All lines in the material below that contain "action" should be located and copied.

DATA PROVIDED →
....

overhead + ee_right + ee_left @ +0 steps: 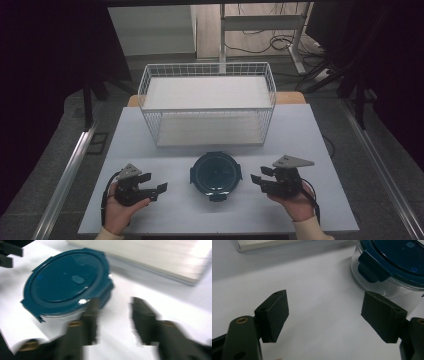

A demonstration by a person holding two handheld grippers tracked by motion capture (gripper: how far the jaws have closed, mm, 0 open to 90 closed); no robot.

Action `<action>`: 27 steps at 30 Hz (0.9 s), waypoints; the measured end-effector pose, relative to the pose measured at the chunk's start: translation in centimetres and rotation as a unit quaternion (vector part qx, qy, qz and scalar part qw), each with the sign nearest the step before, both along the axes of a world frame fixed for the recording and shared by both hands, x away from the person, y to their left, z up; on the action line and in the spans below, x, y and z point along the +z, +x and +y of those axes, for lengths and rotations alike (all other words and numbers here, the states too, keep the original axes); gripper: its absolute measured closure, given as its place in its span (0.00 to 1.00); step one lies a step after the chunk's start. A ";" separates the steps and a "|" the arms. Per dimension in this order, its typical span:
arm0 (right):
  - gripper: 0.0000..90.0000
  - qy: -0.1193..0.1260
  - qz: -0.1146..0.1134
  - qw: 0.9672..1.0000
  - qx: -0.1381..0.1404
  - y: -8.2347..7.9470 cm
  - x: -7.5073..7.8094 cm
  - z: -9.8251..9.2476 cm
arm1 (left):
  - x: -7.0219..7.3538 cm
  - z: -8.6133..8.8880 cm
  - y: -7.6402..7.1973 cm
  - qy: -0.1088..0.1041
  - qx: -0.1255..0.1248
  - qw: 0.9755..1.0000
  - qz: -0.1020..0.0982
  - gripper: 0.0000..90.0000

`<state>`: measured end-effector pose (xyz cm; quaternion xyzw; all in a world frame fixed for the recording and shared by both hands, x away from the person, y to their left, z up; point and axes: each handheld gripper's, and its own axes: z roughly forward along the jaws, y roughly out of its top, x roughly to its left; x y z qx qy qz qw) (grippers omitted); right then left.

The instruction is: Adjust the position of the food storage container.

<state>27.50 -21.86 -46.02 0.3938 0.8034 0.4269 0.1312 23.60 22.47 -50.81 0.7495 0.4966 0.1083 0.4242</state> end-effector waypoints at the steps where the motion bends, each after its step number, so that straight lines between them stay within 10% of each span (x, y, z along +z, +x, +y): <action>1: 0.44 0.009 0.000 1.000 -0.005 -0.2 0.0 -0.3 | 0.0 0.0 0.0 0.000 0.000 1.000 -0.001 0.24; 8: 0.29 0.044 0.020 0.999 -0.008 -0.4 -0.8 -0.5 | 0.1 0.0 -0.1 -0.009 0.001 1.000 -0.006 0.24; 27: 0.22 0.032 0.020 0.999 -0.001 -0.5 -1.3 -0.2 | 0.6 -0.4 -0.2 -0.021 -0.006 1.000 0.009 0.24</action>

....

ANSWER SECTION →
Action `<action>`: 27 steps at 30 Hz (0.9 s), waypoints; the measured end-effector pose, relative to the pose measured at the chunk's start: translation in centimetres and rotation as a unit quaternion (vector part qx, qy, qz and scalar part qw), each with the sign nearest the step before, both along the axes of a world frame fixed for the recording and shared by both hands, x away from the person, y to their left, z up; on the action line and in the spans below, x, y and z point along the +z, +x and +y of those axes, for lengths and rotations alike (all other words and numbers here, the states too, keep the original axes); gripper: its absolute measured closure, given as its place in its span (0.00 to 1.00); step one lies a step after the chunk's start. A ";" separates the steps and a "|" the arms. Per dimension in this order, its typical span:
<state>27.50 -21.86 -46.02 0.3938 0.8034 0.4269 0.1312 23.60 22.47 -50.81 0.7495 0.4966 0.1083 0.4242</state> end-effector waypoints at the steps where the motion bends, each after its step number, so that straight lines between them stay within 10% of each span (x, y, z along +z, +x, +y): <action>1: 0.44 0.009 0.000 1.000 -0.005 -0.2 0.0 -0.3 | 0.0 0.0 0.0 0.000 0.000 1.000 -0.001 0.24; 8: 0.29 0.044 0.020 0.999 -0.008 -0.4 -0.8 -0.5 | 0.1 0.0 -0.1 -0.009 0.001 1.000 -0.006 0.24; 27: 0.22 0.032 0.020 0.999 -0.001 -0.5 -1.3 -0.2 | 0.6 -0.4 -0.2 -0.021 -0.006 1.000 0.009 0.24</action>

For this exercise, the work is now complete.